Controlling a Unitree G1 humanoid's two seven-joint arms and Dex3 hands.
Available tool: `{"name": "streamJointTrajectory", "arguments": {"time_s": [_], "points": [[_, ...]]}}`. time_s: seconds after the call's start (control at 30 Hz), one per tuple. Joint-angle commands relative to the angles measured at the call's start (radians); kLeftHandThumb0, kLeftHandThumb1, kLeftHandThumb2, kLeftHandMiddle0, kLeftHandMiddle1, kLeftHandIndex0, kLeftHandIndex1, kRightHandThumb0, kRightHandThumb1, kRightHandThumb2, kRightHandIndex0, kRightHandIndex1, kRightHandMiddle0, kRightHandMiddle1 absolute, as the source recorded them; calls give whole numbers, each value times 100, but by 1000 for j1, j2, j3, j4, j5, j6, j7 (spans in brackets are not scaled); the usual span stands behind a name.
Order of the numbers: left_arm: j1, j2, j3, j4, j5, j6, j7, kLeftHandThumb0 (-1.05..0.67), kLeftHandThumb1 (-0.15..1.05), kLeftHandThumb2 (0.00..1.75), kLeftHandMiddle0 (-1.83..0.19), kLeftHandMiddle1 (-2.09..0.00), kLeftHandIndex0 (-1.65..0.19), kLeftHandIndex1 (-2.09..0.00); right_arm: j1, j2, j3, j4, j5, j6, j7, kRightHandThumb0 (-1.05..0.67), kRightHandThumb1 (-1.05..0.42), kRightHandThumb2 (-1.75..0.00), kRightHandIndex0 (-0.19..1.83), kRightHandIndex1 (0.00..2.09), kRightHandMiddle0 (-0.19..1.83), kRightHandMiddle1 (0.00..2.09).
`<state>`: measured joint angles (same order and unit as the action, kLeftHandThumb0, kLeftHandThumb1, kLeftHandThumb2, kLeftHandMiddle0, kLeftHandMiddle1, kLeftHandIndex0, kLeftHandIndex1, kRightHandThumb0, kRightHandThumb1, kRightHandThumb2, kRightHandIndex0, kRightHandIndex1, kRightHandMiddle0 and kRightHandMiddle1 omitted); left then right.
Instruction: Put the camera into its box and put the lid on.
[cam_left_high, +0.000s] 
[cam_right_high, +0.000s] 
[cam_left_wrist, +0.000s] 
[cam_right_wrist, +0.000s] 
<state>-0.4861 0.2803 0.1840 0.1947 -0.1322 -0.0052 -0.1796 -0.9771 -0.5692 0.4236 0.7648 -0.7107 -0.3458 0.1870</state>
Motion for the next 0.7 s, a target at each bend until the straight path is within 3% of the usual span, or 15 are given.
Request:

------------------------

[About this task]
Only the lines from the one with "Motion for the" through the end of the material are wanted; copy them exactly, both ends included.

[Response below]
Motion for the next 0.7 s, a target at each bend until the straight path is within 3% of the usual span, or 15 are given.
Request:

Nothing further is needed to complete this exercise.